**EXERCISE**
Could you please repeat all of the entries exactly as written?

· · · · ·

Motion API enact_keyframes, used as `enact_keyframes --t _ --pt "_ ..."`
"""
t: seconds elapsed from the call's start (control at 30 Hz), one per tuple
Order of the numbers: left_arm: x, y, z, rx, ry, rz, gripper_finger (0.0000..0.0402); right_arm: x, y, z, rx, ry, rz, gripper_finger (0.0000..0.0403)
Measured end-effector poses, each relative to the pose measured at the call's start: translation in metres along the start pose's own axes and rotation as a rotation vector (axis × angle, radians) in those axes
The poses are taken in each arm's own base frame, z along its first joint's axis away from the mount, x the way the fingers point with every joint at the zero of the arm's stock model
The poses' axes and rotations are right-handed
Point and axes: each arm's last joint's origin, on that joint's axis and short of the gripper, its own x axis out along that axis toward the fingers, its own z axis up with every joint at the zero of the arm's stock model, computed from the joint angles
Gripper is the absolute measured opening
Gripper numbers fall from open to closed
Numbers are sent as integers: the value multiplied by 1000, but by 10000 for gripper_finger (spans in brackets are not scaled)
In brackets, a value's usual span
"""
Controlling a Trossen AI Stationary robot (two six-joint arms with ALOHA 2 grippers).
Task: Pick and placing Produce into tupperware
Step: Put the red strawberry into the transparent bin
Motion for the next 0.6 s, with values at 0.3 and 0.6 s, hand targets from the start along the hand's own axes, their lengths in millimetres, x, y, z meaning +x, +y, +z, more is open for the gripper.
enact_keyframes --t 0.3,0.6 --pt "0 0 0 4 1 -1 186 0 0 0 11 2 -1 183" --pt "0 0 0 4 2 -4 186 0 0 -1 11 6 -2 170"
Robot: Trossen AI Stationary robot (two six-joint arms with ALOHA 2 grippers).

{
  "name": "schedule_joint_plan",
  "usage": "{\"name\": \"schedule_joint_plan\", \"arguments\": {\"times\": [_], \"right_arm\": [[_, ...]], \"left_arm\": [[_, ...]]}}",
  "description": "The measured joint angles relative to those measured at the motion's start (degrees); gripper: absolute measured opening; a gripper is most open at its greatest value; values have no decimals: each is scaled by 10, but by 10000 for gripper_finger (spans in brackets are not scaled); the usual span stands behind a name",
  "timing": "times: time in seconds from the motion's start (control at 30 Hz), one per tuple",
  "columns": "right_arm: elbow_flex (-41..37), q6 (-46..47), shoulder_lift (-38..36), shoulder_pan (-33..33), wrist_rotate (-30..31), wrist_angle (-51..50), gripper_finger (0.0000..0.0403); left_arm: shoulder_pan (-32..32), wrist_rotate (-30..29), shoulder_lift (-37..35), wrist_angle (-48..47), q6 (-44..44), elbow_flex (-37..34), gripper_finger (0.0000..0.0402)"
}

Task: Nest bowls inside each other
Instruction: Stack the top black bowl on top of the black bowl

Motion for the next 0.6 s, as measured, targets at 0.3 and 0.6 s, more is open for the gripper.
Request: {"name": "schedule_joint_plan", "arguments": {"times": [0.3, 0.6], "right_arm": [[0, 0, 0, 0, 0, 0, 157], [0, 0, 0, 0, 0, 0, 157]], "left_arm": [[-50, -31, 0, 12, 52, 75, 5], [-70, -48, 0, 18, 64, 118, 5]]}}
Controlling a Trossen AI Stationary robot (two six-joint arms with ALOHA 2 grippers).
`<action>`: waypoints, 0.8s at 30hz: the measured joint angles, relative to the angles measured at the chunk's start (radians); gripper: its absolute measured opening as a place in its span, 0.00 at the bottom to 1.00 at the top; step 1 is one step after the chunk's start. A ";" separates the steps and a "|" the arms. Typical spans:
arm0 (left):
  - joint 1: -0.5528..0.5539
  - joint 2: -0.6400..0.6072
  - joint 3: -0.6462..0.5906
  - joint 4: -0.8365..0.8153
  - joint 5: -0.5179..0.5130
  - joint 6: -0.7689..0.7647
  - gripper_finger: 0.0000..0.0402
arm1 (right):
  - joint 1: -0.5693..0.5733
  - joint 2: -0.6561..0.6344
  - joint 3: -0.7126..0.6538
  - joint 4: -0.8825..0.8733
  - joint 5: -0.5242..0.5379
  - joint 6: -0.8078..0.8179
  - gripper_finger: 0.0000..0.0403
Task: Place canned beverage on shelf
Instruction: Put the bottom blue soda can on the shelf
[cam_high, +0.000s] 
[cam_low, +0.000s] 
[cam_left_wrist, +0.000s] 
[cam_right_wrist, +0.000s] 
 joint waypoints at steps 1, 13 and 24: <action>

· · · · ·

**WRITTEN RESPONSE**
Motion API enact_keyframes, used as `enact_keyframes --t _ --pt "_ ..."`
"""
t: seconds elapsed from the call's start (control at 30 Hz), one per tuple
Order of the numbers: left_arm: x, y, z, rx, ry, rz, gripper_finger (0.0000..0.0402); right_arm: x, y, z, rx, ry, rz, gripper_finger (0.0000..0.0403)
Measured end-effector poses, each relative to the pose measured at the call's start: translation in metres along the start pose's own axes and rotation as a rotation vector (axis × angle, radians) in those axes
The poses are taken in each arm's own base frame, z along its first joint's axis away from the mount, x the way the fingers point with every joint at the zero of the arm's stock model
The poses' axes and rotations are right-handed
Point and axes: each arm's last joint's origin, on that joint's axis and short of the gripper, its own x axis out along that axis toward the fingers, its own z axis up with every joint at the zero of the arm's stock model, computed from the joint angles
Gripper is the absolute measured opening
Gripper numbers fall from open to closed
Numbers are sent as integers: the value multiplied by 1000, but by 10000 for gripper_finger (spans in brackets are not scaled)
In brackets, a value's usual span
"""
Controlling a Trossen AI Stationary robot (two six-joint arms with ALOHA 2 grippers).
Task: Pick and placing Produce into tupperware
Step: Put the red strawberry into the transparent bin
Motion for the next 0.6 s, with values at 0.3 and 0.6 s, hand targets from the start along the hand's own axes, their lengths in millimetres, x, y, z meaning +x, +y, +z, more is open for the gripper.
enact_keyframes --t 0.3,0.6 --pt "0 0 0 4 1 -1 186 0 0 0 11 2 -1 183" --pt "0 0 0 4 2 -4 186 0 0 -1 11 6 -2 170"
Robot: Trossen AI Stationary robot (two six-joint arms with ALOHA 2 grippers).

{
  "name": "schedule_joint_plan",
  "usage": "{\"name\": \"schedule_joint_plan\", \"arguments\": {\"times\": [_], \"right_arm\": [[_, ...]], \"left_arm\": [[_, ...]]}}",
  "description": "The measured joint angles relative to those measured at the motion's start (degrees); gripper: absolute measured opening; a gripper is most open at its greatest value; values have no decimals: each is scaled by 10, but by 10000 for gripper_finger (spans in brackets are not scaled); the usual span stands behind a name",
  "timing": "times: time in seconds from the motion's start (control at 30 Hz), one per tuple",
  "columns": "right_arm: elbow_flex (-41..37), q6 (-46..47), shoulder_lift (-38..36), shoulder_pan (-33..33), wrist_rotate (-30..31), wrist_angle (-51..50), gripper_finger (0.0000..0.0403); left_arm: shoulder_pan (-32..32), wrist_rotate (-30..29), shoulder_lift (-37..35), wrist_angle (-48..47), q6 (-44..44), elbow_flex (-37..34), gripper_finger (0.0000..0.0402)"
}

Task: Nest bowls inside each other
Instruction: Stack the top black bowl on top of the black bowl

Motion for the next 0.6 s, as measured, targets at 0.3 and 0.6 s, more is open for the gripper.
Request: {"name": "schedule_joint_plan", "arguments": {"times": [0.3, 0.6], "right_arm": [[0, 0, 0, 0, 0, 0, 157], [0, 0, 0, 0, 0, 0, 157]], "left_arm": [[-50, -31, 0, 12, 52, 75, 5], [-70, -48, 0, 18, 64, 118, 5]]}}
Controlling a Trossen AI Stationary robot (two six-joint arms with ALOHA 2 grippers).
`<action>`: waypoints, 0.8s at 30hz: the measured joint angles, relative to the angles measured at the chunk's start (radians); gripper: its absolute measured opening as a place in its span, 0.00 at the bottom to 1.00 at the top; step 1 is one step after the chunk's start. A ";" separates the steps and a "|" the arms. Typical spans:
arm0 (left):
  - joint 1: -0.5528..0.5539
  - joint 2: -0.6400..0.6072
  - joint 3: -0.6462..0.5906
  - joint 4: -0.8365..0.8153
  - joint 5: -0.5179..0.5130
  - joint 6: -0.7689..0.7647
  - gripper_finger: 0.0000..0.0402
arm1 (right):
  - joint 1: -0.5693..0.5733
  - joint 2: -0.6561..0.6344
  - joint 3: -0.7126..0.6538
  - joint 4: -0.8825..0.8733
  - joint 5: -0.5242..0.5379
  - joint 6: -0.8078..0.8179
  - gripper_finger: 0.0000..0.0403
Task: Place canned beverage on shelf
Instruction: Put the bottom blue soda can on the shelf
[cam_high, +0.000s] 
[cam_low, +0.000s] 
[cam_left_wrist, +0.000s] 
[cam_right_wrist, +0.000s] 
 joint waypoints at steps 1, 13 and 24: <action>

No more work is required for the exercise.